Liedermacher Reinhard Mey war sichtlich bewegt, als er am Donnerstagabend den Deutschen Musikautorenpreis in der Kategorie "Text Liedermacher" aus den Händen seines langjährigen Freundes Klaus Hoffmann entgegennahm.

"So viele Blitzlichter, so viele festlich gestimmte Menschen", freute sich der 68-Jährige. Der in Wilmersdorf geborene Musiker findet Inspiration für seine Texte in seiner unmittelbaren Umgebung. "Ich höre den Leuten auf der Straße zu. Augen auf, Ohren auf, Antennen raus. Ich bin ein guter Beobachter", sagte Mey.

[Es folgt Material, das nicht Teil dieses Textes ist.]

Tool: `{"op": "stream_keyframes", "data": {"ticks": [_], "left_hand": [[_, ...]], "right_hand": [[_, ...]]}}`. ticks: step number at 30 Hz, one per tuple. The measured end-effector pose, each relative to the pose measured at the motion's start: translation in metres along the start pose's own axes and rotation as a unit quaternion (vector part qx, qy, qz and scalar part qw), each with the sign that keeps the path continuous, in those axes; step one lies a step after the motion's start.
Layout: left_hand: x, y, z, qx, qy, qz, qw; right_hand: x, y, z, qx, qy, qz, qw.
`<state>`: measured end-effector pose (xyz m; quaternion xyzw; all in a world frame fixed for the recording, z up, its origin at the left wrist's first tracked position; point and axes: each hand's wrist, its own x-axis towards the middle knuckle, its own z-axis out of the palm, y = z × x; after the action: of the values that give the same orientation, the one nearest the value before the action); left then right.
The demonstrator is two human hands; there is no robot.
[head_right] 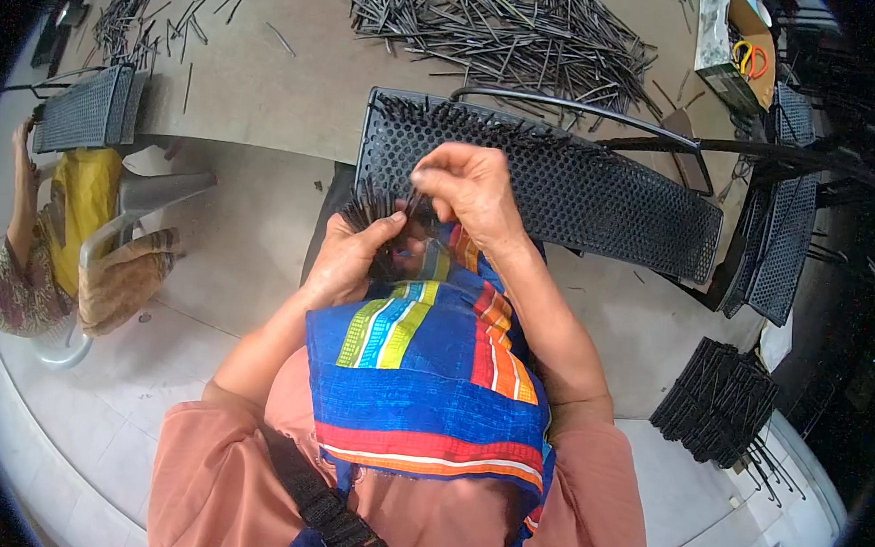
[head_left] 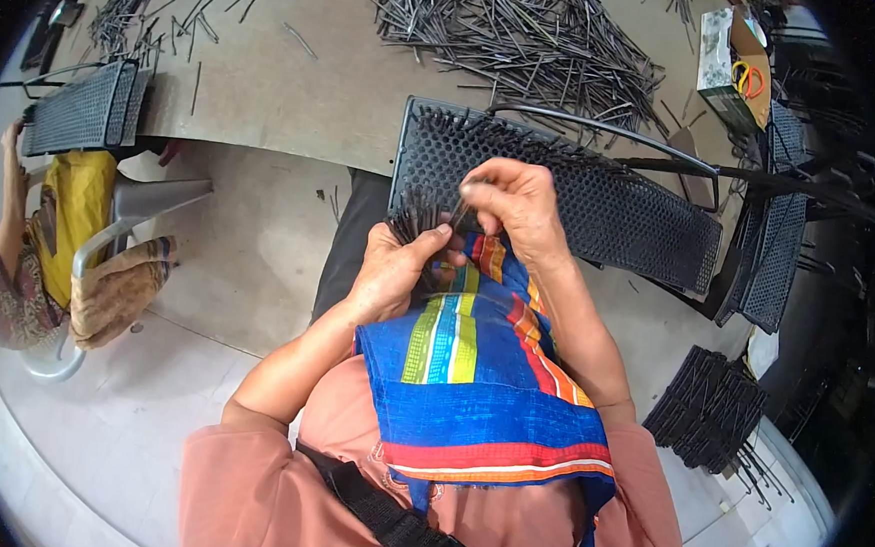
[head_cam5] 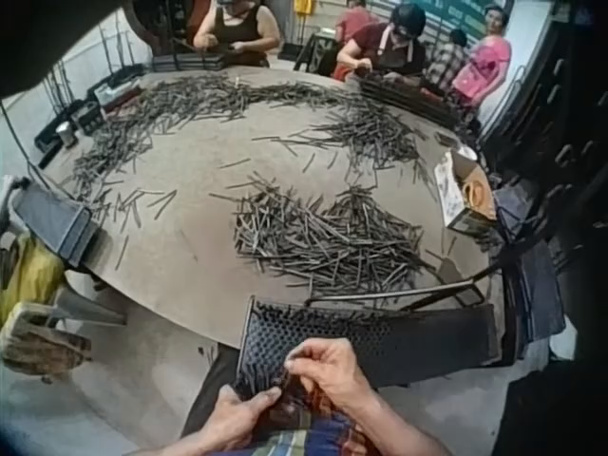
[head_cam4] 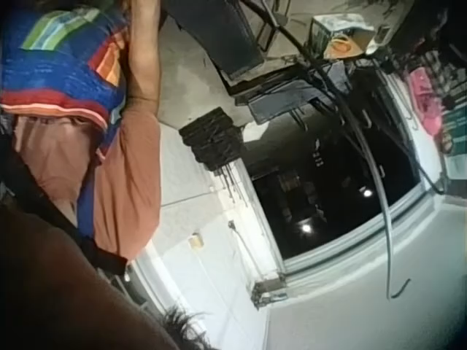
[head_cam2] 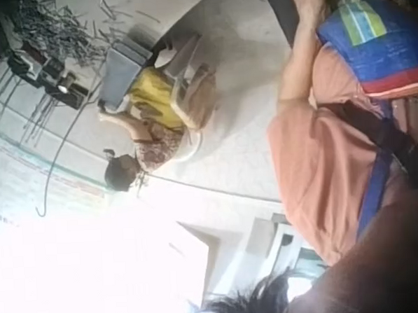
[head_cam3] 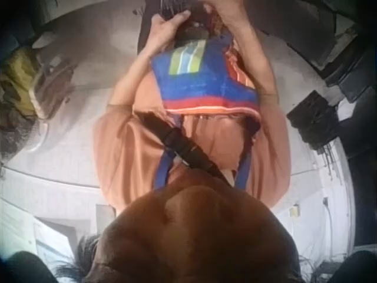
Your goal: Manually inserting metal rods into a perforated grid to assemble a radiator core.
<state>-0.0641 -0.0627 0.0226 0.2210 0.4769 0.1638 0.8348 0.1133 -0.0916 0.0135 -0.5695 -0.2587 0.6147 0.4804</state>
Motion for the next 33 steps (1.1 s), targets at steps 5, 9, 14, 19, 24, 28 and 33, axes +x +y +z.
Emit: {"op": "stream_keyframes", "data": {"ticks": [5, 9, 14, 19, 24, 28, 33], "left_hand": [[0.002, 0.002, -0.025, -0.003, -0.003, 0.015, 1.000], [-0.001, 0.009, -0.020, -0.014, 0.010, 0.022, 1.000], [0.003, 0.013, -0.024, -0.058, 0.043, 0.037, 0.997], [0.005, 0.018, -0.025, -0.045, 0.035, 0.029, 0.998], [0.005, 0.023, -0.027, -0.086, 0.039, 0.013, 0.995], [0.005, 0.022, -0.028, -0.080, 0.042, 0.026, 0.996], [0.006, 0.022, -0.026, -0.064, 0.041, 0.029, 0.997]], "right_hand": [[0.009, -0.012, 0.014, 0.005, 0.213, -0.225, 0.951], [0.035, -0.003, 0.025, -0.132, 0.223, -0.335, 0.906], [0.044, -0.002, 0.033, -0.185, 0.218, -0.361, 0.888], [0.046, -0.005, 0.036, -0.216, 0.220, -0.382, 0.871], [0.045, -0.010, 0.038, -0.272, 0.208, -0.403, 0.848], [0.046, -0.010, 0.041, -0.259, 0.211, -0.393, 0.857], [0.048, -0.012, 0.040, -0.291, 0.202, -0.405, 0.843]]}}
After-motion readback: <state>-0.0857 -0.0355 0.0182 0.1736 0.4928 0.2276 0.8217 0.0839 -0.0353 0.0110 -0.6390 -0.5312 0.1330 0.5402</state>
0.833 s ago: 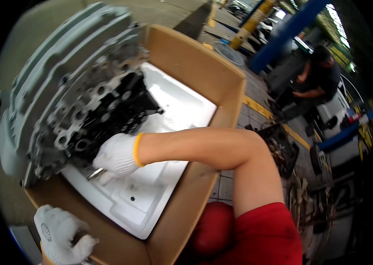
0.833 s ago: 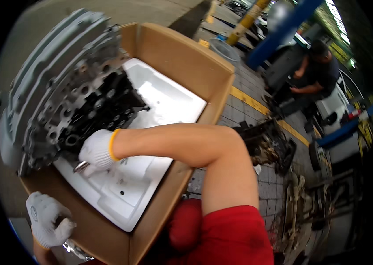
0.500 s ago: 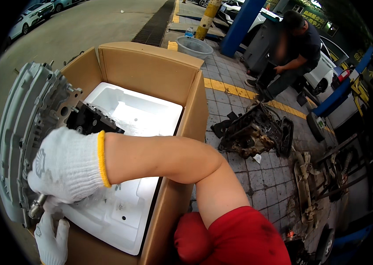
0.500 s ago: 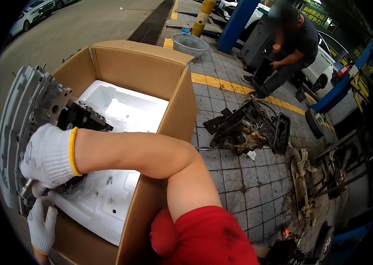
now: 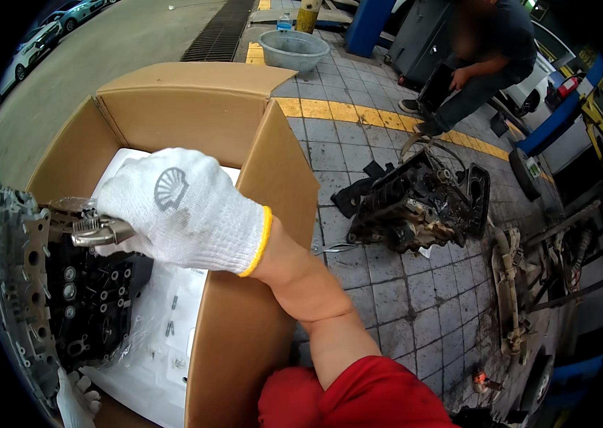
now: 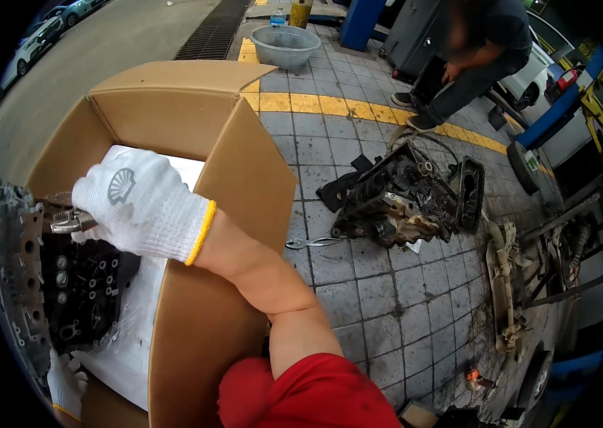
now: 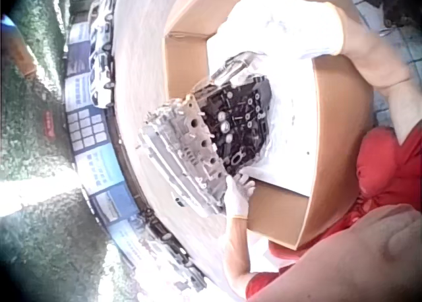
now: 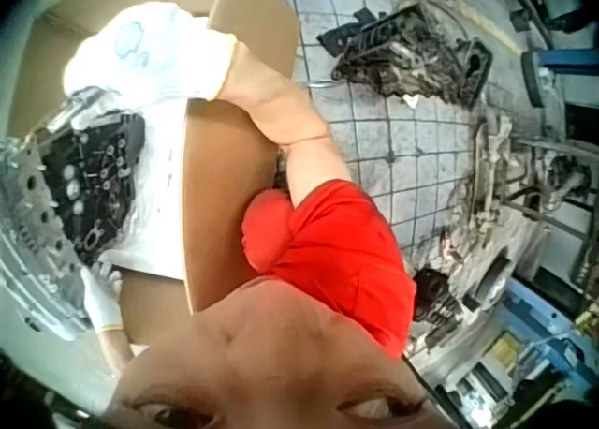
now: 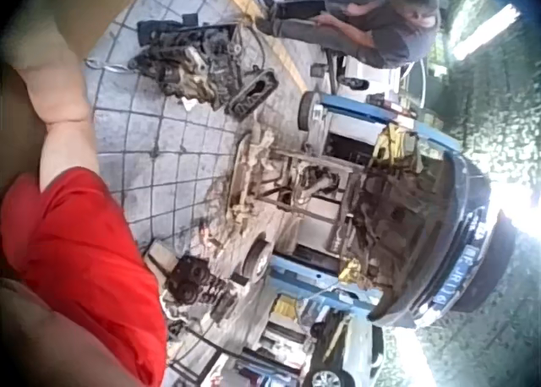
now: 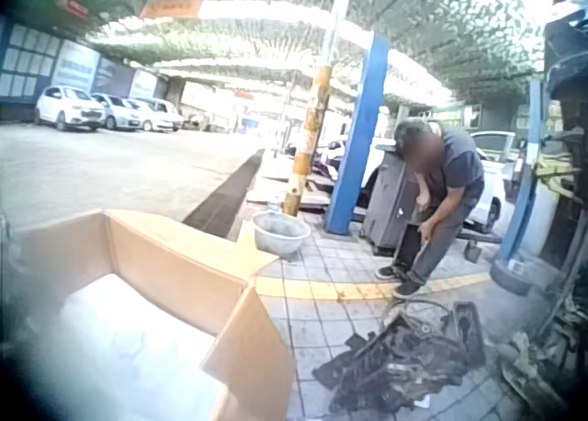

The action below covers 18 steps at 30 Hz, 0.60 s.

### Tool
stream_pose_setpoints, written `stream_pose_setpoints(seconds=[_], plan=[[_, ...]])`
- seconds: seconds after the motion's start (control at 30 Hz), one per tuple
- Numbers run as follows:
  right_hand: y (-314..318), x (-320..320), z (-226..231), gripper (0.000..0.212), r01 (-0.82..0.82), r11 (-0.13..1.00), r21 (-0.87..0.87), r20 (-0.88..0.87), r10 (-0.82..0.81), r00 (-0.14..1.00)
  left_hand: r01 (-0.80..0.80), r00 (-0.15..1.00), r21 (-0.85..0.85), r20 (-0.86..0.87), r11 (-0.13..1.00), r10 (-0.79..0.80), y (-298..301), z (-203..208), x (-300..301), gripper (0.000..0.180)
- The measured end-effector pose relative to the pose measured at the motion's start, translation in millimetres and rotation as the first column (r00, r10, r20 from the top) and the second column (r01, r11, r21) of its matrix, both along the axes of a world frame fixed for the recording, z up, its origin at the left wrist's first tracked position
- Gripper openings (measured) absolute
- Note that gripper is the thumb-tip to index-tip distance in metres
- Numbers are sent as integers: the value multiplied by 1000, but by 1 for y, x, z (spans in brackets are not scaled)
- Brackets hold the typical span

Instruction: The person assembles a car engine block by hand, using pliers to remove a clip and then installing a gasket. The person places the gasket onto the engine block and secures it in place.

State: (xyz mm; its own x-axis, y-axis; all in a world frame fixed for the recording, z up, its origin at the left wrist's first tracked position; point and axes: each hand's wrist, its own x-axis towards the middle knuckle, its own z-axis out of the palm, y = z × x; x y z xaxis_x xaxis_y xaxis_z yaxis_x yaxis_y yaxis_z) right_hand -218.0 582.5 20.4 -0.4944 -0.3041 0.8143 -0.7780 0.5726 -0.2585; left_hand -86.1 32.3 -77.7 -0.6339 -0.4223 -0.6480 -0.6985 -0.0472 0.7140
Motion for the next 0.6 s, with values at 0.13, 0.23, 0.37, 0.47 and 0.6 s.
stream_pose_setpoints(seconds=[0.13,0.23,0.37,0.47,0.6], plan=[[14,-8,-32,35,-19,996,89,95,10,995,-51,994,3,-101,999,51,-14,-20,-6,58],[14,-7,-33,45,-125,990,60,99,119,988,-228,971,-54,-87,972,222,7,-23,-5,56],[25,-10,-39,44,-169,977,126,171,146,974,-103,983,191,-129,976,129,64,16,-13,43],[41,-14,-34,43,-157,965,210,166,123,978,-64,970,397,-191,916,151,37,2,-9,54],[71,-45,-34,35,-200,958,205,212,156,965,-38,966,583,-186,811,179,45,14,-5,53]])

Seit über vier Jahrzehnten setzt sich der Musiker in seinen Liedern mit politischen und persönlichen Themen auseinander. Dass er nun für seine Texte mit dem Musikautorenpreis ausgezeichnet wurde, gönnte ihm auch sein Kollege Konstantin Wecker , der in der gleichen Kategorie nominiert war, von Herzen. "Das hat der Reinhard verdient."

Privat musste Mey 2009 einen schweren Schicksalsschlag verkraften. Sein Sohn Max war nach einer verschleppten, nicht diagnostizierten Lungenentzündung und Herzrhythmusstörungen in ein Wachkoma gefallen und wird seitdem von Mey, seiner Frau Hella und den Geschwistern Frederik und Victoria-Luise betreut. Die Familie lebt in Frohnau.

Seiner Heimatstadt Berlin hat Mey bereits mehrere Lieder gewidmet. In einem heißt es: "Aber zu Haus kann ich nur in Berlin sein. Da ist das Leben, da wohnt der Bär."

Im Herbst wird Mey mit seinem aktuellen Album "Mairegen" auf Tournee gehen.